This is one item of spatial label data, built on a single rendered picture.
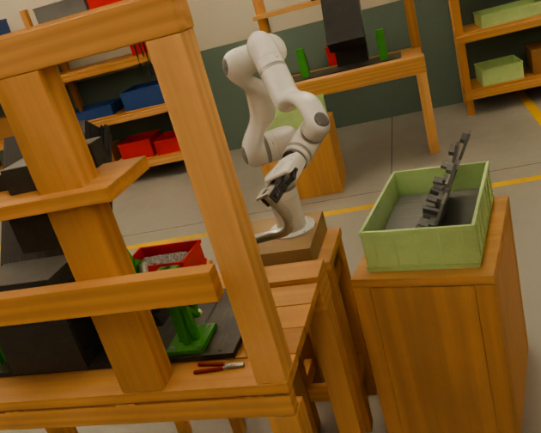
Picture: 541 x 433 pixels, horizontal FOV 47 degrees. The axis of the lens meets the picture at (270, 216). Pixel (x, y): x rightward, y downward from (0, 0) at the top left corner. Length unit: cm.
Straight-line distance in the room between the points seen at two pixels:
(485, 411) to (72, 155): 179
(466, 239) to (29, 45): 151
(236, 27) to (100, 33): 605
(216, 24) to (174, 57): 613
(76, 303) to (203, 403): 47
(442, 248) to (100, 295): 120
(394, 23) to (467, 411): 535
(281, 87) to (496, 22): 506
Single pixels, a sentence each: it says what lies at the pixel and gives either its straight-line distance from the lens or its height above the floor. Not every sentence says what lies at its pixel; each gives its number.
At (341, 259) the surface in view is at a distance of 271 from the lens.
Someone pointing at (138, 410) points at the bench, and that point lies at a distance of 205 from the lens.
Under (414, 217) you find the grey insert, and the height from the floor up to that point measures 85.
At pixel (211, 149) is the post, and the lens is 152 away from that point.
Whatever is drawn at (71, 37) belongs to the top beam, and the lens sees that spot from 159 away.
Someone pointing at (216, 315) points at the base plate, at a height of 90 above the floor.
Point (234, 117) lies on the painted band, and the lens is 778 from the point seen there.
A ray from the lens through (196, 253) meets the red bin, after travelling 278.
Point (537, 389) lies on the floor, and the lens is 304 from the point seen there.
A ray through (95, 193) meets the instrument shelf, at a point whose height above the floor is 153.
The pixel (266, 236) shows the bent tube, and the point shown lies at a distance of 189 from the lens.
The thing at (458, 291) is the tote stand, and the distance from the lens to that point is 234.
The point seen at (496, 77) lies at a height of 33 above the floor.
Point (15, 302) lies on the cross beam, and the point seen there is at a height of 126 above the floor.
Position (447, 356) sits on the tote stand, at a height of 45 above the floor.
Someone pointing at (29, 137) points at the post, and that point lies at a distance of 173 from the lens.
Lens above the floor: 193
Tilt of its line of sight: 21 degrees down
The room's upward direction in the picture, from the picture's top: 16 degrees counter-clockwise
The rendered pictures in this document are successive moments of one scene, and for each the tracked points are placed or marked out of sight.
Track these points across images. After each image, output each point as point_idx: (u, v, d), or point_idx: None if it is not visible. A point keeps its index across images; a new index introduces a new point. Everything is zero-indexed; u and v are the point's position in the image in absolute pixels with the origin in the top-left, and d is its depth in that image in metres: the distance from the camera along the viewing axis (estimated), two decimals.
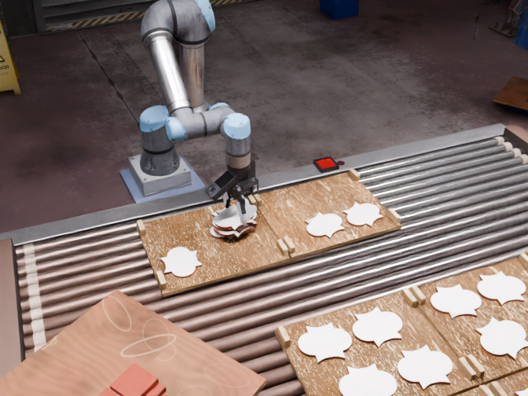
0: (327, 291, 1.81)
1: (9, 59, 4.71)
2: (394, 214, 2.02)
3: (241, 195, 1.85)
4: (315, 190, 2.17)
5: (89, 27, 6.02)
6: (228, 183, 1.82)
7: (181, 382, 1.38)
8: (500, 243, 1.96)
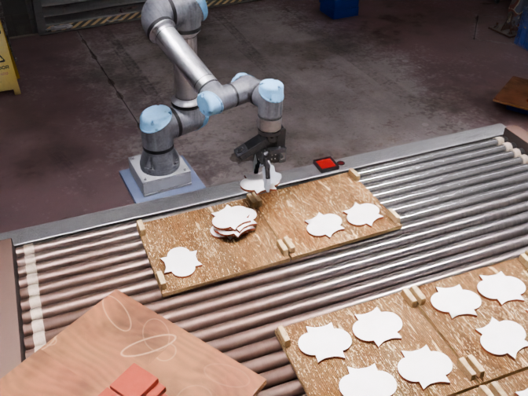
0: (327, 291, 1.81)
1: (9, 59, 4.71)
2: (394, 214, 2.02)
3: (267, 159, 1.91)
4: (315, 190, 2.17)
5: (89, 27, 6.02)
6: (255, 145, 1.88)
7: (181, 382, 1.38)
8: (500, 243, 1.96)
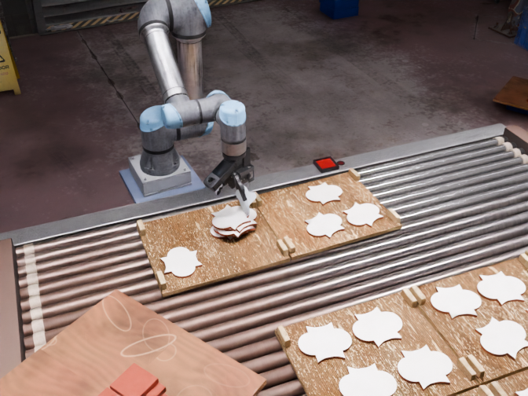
= = = =
> **Work instruction**
The reply must hold each line of the records verbatim and no pictures.

> **Solved exercise**
This is one item of spatial label data, built on a single rendered picture.
Picture: 541 x 433 pixels, horizontal FOV 47 degrees. The axis of the lens meets the picture at (270, 216). Pixel (x, y): x rightward, y downward from (0, 0) at the top left corner. Length unit: cm.
Straight-line distance in the room between the points seen at two pixels:
(485, 411) to (72, 155): 179
(466, 239) to (29, 45): 151
(236, 27) to (100, 33): 605
(216, 24) to (174, 57): 613
(76, 303) to (203, 403): 47
(442, 248) to (100, 295): 120
(394, 23) to (467, 411): 535
(281, 87) to (496, 22): 506
Single pixels, a sentence each: it says what lies at the pixel and gives either its straight-line distance from the lens or its height above the floor. Not every sentence says what lies at its pixel; each gives its number.
At (341, 259) the surface in view is at a distance of 271 from the lens.
Someone pointing at (138, 410) points at the bench, and that point lies at a distance of 205 from the lens.
Under (414, 217) you find the grey insert, and the height from the floor up to that point measures 85.
At pixel (211, 149) is the post, and the lens is 152 away from that point.
Whatever is drawn at (71, 37) belongs to the top beam, and the lens sees that spot from 159 away.
Someone pointing at (216, 315) points at the base plate, at a height of 90 above the floor.
Point (234, 117) lies on the painted band, and the lens is 778 from the point seen there.
A ray from the lens through (196, 253) meets the red bin, after travelling 278.
Point (537, 389) lies on the floor, and the lens is 304 from the point seen there.
A ray through (95, 193) meets the instrument shelf, at a point whose height above the floor is 153.
The pixel (266, 236) shows the bent tube, and the point shown lies at a distance of 189 from the lens.
The thing at (458, 291) is the tote stand, and the distance from the lens to that point is 234.
The point seen at (496, 77) lies at a height of 33 above the floor.
Point (15, 302) lies on the cross beam, and the point seen there is at a height of 126 above the floor.
Position (447, 356) sits on the tote stand, at a height of 45 above the floor.
Someone pointing at (29, 137) points at the post, and that point lies at a distance of 173 from the lens.
Lens above the floor: 193
Tilt of its line of sight: 21 degrees down
The room's upward direction in the picture, from the picture's top: 16 degrees counter-clockwise
The rendered pictures in this document are successive moments of one scene, and for each the tracked points are placed or marked out of sight.
Track these points across images. After each image, output each point as point_idx: (u, v, d), or point_idx: None if it is not visible. A point keeps its index across images; a new index introduces a new point. Everything is zero-indexed; u and v are the point's position in the image in absolute pixels with the origin in the top-left, and d is its depth in that image in metres: the distance from the camera along the viewing axis (estimated), two decimals.
0: (327, 291, 1.81)
1: (9, 59, 4.71)
2: (394, 214, 2.02)
3: (241, 195, 1.85)
4: (315, 190, 2.17)
5: (89, 27, 6.02)
6: (228, 183, 1.82)
7: (181, 382, 1.38)
8: (500, 243, 1.96)
0: (327, 291, 1.81)
1: (9, 59, 4.71)
2: (394, 214, 2.02)
3: (267, 159, 1.91)
4: (315, 190, 2.17)
5: (89, 27, 6.02)
6: (255, 145, 1.88)
7: (181, 382, 1.38)
8: (500, 243, 1.96)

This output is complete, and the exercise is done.